GPG deployment uses GNU Privacy Guard to secure and verify every step of your release pipeline. It encrypts sensitive files, signs commits, and guarantees your code reaches production untampered. Unlike plain SSH keys, GPG keys provide cryptographic signing for commits and tags—ensuring the source is authentic and unchanged.
To start, generate a GPG key pair. Use gpg --full-generate-key and choose a strong algorithm like RSA 4096. Export the public key and register it in your repository hosting platform. Keep the private key secure—load it into your CI/CD environment only when necessary. This protects secrets while allowing automated deployments.

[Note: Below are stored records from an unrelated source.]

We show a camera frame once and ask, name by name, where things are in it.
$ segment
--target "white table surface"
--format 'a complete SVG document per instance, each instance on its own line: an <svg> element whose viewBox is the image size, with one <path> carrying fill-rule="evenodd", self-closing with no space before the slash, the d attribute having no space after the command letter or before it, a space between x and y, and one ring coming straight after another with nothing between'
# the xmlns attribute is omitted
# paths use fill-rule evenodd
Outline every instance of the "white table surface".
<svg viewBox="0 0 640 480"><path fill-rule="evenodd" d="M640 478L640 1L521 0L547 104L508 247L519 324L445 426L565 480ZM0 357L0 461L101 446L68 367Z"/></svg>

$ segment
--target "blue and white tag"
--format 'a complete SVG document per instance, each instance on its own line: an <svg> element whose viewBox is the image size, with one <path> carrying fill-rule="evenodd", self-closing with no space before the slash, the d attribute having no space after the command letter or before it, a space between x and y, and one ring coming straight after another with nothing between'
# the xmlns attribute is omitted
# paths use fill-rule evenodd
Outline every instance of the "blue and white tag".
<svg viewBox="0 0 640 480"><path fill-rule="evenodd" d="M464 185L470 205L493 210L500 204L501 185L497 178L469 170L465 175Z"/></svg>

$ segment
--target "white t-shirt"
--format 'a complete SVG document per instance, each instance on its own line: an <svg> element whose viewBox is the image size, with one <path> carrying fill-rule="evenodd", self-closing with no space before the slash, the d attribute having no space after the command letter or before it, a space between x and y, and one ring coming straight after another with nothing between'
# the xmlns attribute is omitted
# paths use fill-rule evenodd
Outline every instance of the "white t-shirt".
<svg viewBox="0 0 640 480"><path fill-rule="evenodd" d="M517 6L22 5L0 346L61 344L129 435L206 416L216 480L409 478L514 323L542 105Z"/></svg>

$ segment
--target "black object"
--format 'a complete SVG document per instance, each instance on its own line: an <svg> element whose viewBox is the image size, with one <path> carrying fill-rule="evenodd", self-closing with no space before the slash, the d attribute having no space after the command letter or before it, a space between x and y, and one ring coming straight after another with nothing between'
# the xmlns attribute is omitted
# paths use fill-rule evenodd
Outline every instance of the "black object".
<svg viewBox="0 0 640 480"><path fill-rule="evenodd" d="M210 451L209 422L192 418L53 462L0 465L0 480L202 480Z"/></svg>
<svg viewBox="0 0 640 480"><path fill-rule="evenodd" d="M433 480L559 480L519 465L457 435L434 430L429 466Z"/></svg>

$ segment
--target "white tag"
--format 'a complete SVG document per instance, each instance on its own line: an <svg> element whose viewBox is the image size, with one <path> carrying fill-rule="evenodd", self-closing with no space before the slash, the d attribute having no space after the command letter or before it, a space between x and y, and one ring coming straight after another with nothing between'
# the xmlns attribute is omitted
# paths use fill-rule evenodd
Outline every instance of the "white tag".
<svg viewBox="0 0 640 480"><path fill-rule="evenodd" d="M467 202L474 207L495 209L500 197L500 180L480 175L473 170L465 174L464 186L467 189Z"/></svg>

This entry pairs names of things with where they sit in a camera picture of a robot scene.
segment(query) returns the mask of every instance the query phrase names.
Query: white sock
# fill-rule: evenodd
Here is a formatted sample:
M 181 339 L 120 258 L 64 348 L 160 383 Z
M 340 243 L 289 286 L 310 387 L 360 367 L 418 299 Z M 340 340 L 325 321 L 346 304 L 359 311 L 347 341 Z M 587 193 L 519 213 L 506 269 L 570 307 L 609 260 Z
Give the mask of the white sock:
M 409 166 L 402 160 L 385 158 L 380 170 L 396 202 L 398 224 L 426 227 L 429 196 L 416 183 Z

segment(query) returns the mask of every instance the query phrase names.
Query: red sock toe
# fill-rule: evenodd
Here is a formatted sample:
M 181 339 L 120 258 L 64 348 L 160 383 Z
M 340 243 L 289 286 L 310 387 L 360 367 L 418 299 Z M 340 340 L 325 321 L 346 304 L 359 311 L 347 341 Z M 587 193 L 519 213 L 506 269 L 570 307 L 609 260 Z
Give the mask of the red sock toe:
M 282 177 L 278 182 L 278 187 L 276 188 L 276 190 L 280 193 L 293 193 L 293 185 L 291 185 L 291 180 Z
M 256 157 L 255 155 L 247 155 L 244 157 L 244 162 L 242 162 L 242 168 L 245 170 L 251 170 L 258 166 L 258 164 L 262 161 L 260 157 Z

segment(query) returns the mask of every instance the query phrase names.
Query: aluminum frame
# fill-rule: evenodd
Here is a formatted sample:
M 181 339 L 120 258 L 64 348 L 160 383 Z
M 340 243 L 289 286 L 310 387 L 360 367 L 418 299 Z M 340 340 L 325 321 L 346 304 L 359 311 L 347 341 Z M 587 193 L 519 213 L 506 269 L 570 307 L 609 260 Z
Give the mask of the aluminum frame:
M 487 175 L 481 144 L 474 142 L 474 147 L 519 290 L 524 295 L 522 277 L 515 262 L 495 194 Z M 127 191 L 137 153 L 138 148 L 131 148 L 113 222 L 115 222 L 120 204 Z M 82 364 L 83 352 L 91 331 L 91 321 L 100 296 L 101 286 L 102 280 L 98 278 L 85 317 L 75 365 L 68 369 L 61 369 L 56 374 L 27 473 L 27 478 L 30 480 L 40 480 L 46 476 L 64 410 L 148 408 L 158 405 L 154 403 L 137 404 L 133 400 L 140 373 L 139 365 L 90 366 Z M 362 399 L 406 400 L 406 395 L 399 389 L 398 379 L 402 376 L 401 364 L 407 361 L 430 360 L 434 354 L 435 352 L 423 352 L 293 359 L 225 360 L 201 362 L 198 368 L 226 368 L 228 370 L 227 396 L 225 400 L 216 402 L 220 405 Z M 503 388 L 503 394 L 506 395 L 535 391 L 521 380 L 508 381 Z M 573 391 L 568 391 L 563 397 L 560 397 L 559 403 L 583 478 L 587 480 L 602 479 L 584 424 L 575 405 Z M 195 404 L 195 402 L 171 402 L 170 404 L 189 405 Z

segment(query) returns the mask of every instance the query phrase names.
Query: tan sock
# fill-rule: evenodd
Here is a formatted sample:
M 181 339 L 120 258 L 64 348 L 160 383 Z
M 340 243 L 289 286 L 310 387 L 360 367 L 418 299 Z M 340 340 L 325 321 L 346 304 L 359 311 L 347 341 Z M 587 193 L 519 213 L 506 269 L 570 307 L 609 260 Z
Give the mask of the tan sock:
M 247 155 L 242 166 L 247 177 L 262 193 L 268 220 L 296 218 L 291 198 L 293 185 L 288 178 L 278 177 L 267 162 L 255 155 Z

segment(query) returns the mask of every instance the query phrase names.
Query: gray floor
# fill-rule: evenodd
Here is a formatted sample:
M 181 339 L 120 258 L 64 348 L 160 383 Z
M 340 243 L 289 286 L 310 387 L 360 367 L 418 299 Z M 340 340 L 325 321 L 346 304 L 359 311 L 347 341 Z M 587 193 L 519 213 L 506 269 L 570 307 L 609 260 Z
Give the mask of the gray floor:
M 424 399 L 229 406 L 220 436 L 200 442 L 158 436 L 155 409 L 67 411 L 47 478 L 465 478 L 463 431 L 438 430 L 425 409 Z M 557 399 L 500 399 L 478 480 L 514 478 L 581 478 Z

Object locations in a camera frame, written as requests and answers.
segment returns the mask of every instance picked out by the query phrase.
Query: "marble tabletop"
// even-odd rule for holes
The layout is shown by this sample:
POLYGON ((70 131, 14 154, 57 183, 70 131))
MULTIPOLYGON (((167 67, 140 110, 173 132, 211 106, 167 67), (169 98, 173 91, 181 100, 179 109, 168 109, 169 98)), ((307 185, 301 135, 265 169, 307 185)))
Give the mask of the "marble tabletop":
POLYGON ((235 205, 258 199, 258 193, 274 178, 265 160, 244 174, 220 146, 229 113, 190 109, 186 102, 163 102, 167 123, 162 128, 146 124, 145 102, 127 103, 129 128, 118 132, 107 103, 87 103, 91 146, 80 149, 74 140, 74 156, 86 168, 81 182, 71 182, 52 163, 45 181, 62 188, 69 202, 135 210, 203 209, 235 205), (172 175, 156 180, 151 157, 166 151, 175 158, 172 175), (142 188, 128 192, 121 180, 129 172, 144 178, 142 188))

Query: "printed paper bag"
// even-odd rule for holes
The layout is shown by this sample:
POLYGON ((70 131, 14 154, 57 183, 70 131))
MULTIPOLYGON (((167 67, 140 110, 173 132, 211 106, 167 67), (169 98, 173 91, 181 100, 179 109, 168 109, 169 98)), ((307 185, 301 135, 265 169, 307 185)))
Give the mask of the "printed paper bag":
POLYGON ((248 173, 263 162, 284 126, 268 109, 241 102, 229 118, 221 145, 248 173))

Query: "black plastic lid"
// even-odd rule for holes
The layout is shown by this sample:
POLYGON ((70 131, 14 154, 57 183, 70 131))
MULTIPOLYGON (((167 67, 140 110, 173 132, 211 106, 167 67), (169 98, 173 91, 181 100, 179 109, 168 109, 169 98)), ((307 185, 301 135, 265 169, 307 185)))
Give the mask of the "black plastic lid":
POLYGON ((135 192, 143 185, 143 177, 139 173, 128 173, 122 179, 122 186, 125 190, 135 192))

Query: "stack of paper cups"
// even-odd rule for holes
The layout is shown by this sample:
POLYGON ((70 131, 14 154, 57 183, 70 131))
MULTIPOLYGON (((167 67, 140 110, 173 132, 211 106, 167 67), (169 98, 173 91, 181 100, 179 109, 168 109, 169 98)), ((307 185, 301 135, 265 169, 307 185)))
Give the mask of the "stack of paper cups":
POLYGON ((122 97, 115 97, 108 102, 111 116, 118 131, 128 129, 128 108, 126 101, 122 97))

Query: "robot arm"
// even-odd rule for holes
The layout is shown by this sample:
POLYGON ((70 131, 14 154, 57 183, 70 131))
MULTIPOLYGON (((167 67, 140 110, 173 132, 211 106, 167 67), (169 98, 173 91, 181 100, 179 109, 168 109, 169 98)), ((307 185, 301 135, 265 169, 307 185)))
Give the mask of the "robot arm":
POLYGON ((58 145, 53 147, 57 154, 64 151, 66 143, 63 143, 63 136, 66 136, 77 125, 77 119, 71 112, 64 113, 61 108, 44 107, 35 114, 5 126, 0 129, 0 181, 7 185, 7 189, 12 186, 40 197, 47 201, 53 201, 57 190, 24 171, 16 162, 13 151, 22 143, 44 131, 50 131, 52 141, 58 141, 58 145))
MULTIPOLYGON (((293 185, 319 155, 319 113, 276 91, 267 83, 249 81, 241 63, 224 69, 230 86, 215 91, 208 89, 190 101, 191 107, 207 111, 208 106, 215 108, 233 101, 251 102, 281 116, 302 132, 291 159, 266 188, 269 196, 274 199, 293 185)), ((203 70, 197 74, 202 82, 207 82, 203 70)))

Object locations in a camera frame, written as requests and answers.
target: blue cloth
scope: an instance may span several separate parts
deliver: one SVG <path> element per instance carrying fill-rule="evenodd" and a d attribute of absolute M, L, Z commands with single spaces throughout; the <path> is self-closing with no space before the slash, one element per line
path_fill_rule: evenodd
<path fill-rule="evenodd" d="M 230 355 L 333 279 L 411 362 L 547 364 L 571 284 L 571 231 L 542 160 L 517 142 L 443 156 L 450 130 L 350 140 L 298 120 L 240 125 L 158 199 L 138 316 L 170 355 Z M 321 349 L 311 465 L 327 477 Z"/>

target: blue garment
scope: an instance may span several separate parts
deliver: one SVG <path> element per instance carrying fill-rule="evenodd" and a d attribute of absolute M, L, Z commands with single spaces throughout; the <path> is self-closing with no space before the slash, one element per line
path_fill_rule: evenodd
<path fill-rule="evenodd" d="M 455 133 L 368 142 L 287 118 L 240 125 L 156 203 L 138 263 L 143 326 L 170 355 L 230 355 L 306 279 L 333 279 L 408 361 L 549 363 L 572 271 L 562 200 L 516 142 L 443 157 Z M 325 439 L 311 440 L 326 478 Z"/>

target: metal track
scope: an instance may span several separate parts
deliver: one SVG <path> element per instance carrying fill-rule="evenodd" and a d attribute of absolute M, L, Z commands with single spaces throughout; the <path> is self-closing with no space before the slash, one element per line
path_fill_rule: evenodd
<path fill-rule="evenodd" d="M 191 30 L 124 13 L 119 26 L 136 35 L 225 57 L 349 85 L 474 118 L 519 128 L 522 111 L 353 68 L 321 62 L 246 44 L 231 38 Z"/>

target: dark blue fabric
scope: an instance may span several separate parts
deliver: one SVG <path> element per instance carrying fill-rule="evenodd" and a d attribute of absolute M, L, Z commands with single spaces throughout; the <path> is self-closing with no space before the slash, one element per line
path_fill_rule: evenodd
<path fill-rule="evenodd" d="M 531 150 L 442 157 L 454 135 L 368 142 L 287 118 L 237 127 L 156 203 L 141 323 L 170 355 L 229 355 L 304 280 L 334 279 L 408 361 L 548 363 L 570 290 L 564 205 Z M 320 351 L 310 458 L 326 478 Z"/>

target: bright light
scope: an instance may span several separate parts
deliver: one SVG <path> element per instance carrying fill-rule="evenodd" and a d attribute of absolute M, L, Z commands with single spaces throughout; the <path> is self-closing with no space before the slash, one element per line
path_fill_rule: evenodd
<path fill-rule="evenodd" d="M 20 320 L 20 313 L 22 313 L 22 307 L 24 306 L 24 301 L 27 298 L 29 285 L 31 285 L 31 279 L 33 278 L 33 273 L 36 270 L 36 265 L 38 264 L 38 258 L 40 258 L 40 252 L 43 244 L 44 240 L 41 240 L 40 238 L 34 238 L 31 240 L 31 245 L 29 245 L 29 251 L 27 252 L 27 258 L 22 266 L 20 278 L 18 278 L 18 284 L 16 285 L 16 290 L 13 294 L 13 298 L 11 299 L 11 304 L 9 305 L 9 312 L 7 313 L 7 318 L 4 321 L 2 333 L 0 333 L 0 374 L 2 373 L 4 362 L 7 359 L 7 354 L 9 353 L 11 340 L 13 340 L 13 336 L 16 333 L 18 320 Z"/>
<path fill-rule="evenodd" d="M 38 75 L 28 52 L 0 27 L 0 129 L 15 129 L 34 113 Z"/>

Integrate GPG signing into your workflow. Set git config --global commit.gpgsign true so every commit is signed. For deploy scripts, use gpg --decrypt to access encrypted .env files or configuration only during runtime. This ensures sensitive data is never stored in plaintext on the server.
In CI/CD pipelines, GPG deployment ties encryption and verification together. When a build runs, it checks the commit signature, decrypts required files, and deploys only if all verifications pass. This cuts off the risk of unauthorized code injection. GPG deployment also scales across teams—multiple engineers can hold verified keys, and revoking access is fast and absolute.
Maintenance matters. Rotate keys periodically, clean your keyring, and monitor signing logs. Always audit your deployment hooks to ensure GPG checks run before each release. Combined with strict access control, GPG deployment builds a hardened release path that resists both external and internal threats.